Background: Several studies support the dysbindin (dystrobrevin binding protein 1) gene (DTNBP1) as a susceptibility gene for schizophrenia. We previously reported that variation at a specific 3-locus haplotype influences susceptibility to schizophrenia in a large United Kingdom (UK) Caucasian case-control sample. Methods: Using similar methodology to our schizophrenia study, we have investigated this same 3-locus haplotype in a large, well-characterized bipolar sample (726 Caucasian UK DSM-IV bipolar I patients; 1407 ethnically matched controls). Results: No significant differences were found in the distribution of the 3-locus haplotype in the full sample. Within the subset of bipolar I cases with predominantly psychotic episodes of mood disturbance (n = 133) we found nominally significant support for association at this haploptype (p< .042) and at SNP rs2619538 (p= .003), with a pattern of findings similar to that in our schizophrenia sample.

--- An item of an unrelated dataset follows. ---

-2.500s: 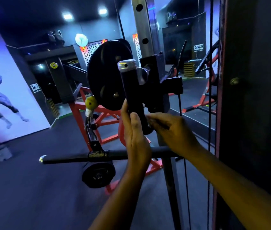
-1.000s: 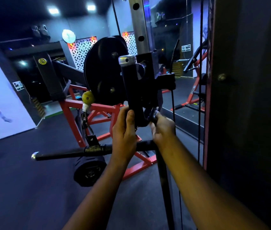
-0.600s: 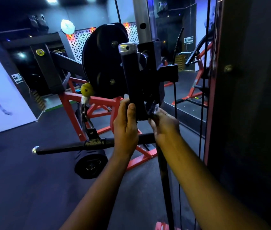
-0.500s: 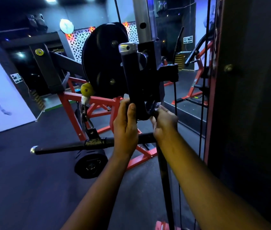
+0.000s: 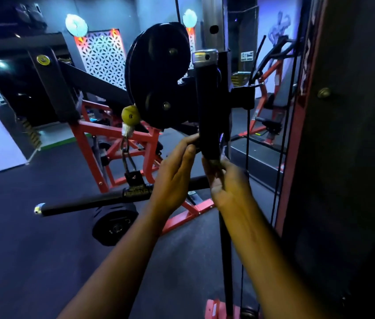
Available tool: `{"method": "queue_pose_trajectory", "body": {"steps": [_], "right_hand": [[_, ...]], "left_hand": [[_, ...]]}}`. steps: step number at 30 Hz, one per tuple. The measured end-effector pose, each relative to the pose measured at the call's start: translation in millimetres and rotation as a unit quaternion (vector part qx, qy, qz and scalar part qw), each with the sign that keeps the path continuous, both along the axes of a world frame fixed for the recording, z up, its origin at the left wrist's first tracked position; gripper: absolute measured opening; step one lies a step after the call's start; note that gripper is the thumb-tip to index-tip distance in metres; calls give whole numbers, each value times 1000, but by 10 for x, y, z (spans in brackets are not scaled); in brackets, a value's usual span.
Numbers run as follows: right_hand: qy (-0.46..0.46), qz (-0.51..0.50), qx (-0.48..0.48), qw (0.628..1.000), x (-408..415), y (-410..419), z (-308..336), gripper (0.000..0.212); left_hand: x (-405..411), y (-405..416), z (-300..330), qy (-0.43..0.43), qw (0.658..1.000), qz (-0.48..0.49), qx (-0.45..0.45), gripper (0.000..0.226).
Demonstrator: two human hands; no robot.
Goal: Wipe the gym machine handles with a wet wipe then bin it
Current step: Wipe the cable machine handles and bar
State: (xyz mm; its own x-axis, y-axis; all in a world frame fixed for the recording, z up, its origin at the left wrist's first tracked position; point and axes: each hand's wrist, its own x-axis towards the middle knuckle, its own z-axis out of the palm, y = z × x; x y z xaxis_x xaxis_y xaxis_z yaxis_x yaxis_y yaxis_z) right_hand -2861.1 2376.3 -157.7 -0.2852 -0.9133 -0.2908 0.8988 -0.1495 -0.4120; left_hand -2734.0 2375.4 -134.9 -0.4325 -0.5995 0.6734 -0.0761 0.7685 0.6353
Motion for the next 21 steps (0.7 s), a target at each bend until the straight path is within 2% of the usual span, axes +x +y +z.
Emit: {"method": "queue_pose_trajectory", "body": {"steps": [4,6,7,9,10,11,12,14,15,16,19,21], "right_hand": [[12,-93,4,996,30,-175,189,18],[137,-113,3,984,-13,-134,193,14],[163,-92,5,982,-58,-82,153,11],[318,-44,60,945,-63,6,-47,15],[350,-35,71,933,-48,39,-68,15],[336,-35,59,939,19,90,-5,15],[275,-51,37,959,63,127,71,18],[63,-83,-3,995,148,176,180,17],[10,-89,-13,996,210,219,246,19],[1,-99,-24,995,266,272,280,21],[60,-127,-36,989,393,488,350,14],[146,-164,-7,976,442,632,397,12]], "left_hand": [[120,-121,-157,-109,985,132,3,40],[159,-180,-200,-197,964,177,5,51],[176,-196,-210,-252,949,189,-7,54],[221,-214,-224,-350,916,193,-34,58],[230,-220,-238,-389,900,193,-38,60],[236,-239,-262,-420,885,194,-45,62],[229,-256,-289,-441,874,196,-57,64],[215,-285,-333,-451,866,198,-85,66],[225,-310,-346,-450,866,196,-95,66],[236,-330,-346,-449,867,190,-100,66],[269,-361,-317,-448,872,168,-109,64],[309,-351,-274,-442,880,137,-106,62]]}}
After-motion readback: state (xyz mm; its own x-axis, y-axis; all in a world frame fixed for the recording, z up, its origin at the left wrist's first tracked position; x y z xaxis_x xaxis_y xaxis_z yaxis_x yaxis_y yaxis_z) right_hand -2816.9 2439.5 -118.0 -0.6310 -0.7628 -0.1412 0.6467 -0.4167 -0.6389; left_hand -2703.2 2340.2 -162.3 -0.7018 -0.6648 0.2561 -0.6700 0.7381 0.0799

This finding was not significant after correction for multiple testing. Conclusions: Our data suggest that variation at the polymorphisms examined does not make a major contribution to susceptibility to bipolar disorder in general. They are consistent with the possibility that DTNBP1 influences susceptibility to a subset of bipolar disorder cases with psychosis. However, our subset sample is small and the hypothesis requires testing in independent, adequately powered samples.

Item Type:	Article
Date Type:	Publication
Status:	Published
Schools:	Medicine MRC Centre for Neuropsychiatric Genetics and Genomics (CNGG) Neuroscience and Mental Health Research Institute (NMHRI)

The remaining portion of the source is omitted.